Your task:
Examine the material below and count the lines that hold the word "camera". Report only the number.

Records for this exercise:

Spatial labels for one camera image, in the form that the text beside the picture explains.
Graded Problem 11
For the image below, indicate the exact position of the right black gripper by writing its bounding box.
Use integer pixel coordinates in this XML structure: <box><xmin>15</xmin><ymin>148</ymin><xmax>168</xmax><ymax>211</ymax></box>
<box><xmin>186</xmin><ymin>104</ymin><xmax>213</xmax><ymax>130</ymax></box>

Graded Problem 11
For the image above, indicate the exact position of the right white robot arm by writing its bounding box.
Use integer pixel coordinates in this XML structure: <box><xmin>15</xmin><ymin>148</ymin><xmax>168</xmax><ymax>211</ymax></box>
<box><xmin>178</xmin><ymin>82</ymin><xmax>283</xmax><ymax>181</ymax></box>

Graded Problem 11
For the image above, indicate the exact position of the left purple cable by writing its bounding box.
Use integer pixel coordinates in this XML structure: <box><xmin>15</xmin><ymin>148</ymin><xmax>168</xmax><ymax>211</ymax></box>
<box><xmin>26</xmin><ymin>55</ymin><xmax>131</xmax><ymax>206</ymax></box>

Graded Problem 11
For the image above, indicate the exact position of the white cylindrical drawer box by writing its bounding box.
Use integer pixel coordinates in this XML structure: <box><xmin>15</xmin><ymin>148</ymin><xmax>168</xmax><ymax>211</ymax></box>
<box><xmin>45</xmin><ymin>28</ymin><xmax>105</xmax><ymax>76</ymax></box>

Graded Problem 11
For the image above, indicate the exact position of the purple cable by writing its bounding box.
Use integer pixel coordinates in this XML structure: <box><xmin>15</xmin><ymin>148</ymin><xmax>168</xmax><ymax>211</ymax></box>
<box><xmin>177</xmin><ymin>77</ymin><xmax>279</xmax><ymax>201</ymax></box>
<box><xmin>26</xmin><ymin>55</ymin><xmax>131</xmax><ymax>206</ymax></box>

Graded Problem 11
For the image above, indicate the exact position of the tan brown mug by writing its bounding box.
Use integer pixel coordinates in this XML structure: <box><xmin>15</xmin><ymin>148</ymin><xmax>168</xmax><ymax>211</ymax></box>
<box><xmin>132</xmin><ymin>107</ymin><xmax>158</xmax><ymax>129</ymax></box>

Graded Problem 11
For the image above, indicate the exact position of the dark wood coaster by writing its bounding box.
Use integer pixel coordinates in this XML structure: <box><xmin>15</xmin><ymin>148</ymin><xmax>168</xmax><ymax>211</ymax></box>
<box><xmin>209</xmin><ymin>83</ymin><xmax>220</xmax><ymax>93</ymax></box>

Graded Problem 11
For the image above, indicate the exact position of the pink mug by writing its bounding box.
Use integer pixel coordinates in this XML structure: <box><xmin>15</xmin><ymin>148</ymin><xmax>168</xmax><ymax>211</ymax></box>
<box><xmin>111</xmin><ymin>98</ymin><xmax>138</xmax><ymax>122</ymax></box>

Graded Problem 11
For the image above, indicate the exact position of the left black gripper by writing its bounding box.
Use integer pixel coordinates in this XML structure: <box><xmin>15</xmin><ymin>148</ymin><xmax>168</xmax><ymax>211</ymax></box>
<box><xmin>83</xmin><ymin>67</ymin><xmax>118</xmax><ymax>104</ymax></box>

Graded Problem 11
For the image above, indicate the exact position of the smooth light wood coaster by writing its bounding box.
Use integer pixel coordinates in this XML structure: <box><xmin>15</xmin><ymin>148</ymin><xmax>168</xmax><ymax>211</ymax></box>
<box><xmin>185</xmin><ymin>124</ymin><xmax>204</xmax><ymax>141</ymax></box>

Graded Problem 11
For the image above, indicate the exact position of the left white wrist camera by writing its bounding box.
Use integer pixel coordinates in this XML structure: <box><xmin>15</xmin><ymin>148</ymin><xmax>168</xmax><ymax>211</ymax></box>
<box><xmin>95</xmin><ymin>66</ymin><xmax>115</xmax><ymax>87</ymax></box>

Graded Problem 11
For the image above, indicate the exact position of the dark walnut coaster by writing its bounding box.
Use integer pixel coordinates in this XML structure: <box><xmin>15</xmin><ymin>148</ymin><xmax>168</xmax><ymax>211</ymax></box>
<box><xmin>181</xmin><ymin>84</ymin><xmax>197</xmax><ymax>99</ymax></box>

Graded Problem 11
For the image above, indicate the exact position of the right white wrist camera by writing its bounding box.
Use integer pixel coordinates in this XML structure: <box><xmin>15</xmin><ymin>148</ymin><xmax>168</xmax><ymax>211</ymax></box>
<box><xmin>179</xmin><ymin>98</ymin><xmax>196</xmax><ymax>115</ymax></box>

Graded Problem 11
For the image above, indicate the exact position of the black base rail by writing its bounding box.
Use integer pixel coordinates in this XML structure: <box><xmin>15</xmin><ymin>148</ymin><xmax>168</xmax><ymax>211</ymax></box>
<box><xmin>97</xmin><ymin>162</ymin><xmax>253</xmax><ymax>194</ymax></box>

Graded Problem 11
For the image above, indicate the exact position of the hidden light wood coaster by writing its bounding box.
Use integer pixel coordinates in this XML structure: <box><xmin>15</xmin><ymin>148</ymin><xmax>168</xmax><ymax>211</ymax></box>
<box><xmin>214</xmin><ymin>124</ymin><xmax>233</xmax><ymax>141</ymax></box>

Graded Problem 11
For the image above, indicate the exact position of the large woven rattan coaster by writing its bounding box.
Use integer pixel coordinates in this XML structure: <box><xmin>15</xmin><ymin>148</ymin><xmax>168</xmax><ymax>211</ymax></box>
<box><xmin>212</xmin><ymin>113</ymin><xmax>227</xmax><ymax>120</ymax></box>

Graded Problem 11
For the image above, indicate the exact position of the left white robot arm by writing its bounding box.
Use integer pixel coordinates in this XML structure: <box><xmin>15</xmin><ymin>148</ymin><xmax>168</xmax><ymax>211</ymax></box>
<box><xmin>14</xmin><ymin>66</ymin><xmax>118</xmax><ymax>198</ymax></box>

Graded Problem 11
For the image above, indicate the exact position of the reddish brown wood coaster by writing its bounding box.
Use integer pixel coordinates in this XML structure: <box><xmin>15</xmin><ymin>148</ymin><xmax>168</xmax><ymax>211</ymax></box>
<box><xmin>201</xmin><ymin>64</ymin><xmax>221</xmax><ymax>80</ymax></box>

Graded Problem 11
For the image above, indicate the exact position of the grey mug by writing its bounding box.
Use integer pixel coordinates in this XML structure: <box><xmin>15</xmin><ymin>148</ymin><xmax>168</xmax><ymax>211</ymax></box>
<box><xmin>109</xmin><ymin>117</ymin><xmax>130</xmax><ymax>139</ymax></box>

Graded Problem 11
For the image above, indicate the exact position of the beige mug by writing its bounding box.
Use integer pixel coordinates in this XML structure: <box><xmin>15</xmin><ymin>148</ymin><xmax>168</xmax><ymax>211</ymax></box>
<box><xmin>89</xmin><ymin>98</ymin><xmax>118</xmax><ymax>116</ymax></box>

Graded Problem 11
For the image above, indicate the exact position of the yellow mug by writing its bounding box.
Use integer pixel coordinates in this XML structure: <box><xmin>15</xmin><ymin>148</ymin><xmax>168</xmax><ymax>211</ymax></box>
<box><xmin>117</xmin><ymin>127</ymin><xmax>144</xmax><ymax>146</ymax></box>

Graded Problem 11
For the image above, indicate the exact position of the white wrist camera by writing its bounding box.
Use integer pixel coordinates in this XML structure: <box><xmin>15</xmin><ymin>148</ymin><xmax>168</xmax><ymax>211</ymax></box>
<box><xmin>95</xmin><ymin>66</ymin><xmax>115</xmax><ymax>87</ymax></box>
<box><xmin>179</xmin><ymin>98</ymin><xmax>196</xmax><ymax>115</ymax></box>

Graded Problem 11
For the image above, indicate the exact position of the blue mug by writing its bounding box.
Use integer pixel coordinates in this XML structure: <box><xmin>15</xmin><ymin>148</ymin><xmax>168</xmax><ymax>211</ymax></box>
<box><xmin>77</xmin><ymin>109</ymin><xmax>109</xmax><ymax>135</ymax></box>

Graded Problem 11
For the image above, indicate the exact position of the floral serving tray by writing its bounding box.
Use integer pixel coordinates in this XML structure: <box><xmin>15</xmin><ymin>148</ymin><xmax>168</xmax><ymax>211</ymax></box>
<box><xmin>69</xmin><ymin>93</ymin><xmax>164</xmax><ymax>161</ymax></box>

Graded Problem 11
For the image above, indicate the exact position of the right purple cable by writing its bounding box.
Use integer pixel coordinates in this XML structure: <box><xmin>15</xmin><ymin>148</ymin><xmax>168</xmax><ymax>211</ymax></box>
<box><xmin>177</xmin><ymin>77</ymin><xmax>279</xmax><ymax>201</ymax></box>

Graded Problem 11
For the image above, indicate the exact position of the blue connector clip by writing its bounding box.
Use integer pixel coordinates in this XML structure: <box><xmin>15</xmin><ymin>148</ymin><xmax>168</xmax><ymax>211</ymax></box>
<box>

Output of the exercise:
4